Task statement: Using the records below, repeat exactly the lines from the one holding "white robot arm." through the one holding "black office chair.", both ends included, and no others.

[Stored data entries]
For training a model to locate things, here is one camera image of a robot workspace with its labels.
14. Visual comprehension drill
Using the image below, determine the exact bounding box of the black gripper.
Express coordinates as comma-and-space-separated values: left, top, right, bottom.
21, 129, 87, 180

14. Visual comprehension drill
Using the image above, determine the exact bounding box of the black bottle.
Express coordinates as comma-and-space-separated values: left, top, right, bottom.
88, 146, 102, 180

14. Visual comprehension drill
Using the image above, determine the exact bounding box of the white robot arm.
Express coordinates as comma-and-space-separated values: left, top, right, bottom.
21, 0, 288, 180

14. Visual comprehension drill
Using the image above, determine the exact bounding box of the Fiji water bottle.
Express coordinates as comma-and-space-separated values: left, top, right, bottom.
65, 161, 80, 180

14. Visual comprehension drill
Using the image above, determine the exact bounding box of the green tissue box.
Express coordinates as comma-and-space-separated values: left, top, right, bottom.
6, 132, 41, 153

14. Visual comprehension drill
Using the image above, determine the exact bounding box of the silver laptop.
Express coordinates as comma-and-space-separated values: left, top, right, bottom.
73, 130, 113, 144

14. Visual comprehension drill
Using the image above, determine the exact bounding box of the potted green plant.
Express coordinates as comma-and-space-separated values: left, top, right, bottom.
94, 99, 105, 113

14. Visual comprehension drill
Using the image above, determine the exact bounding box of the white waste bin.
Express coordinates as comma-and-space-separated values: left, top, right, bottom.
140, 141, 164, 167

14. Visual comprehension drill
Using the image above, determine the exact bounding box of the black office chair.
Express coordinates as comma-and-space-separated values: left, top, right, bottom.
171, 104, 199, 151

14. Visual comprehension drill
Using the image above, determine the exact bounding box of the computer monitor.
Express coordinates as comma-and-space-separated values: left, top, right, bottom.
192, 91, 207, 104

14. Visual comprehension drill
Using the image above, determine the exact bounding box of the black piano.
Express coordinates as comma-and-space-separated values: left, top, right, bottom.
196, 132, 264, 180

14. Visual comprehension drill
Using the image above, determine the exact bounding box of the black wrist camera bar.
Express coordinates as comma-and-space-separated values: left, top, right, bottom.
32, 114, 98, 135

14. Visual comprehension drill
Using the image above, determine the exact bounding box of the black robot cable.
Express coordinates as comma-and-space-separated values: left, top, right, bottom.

Output below:
Using the image above, determine the exact bounding box of the white robot arm.
Express coordinates as comma-and-space-separated values: left, top, right, bottom.
21, 0, 288, 180

14. Visual comprehension drill
Using the image above, determine the exact bounding box of the Fiji water bottle.
Express coordinates as comma-and-space-separated values: left, top, right, bottom.
65, 161, 80, 180

14. Visual comprehension drill
Using the image above, determine the exact bounding box of the green tissue box.
Express coordinates as comma-and-space-separated values: left, top, right, bottom.
6, 132, 41, 153

14. Visual comprehension drill
Using the image above, determine the exact bounding box of the silver laptop.
Express coordinates as comma-and-space-separated values: left, top, right, bottom.
73, 130, 113, 144

14. Visual comprehension drill
Using the image above, determine the exact bounding box of the potted green plant.
Express coordinates as comma-and-space-separated values: left, top, right, bottom.
94, 99, 105, 113

14. Visual comprehension drill
Using the image above, determine the exact bounding box of the white waste bin.
Express coordinates as comma-and-space-separated values: left, top, right, bottom.
140, 141, 164, 167

14. Visual comprehension drill
Using the image above, determine the exact bounding box of the black office chair.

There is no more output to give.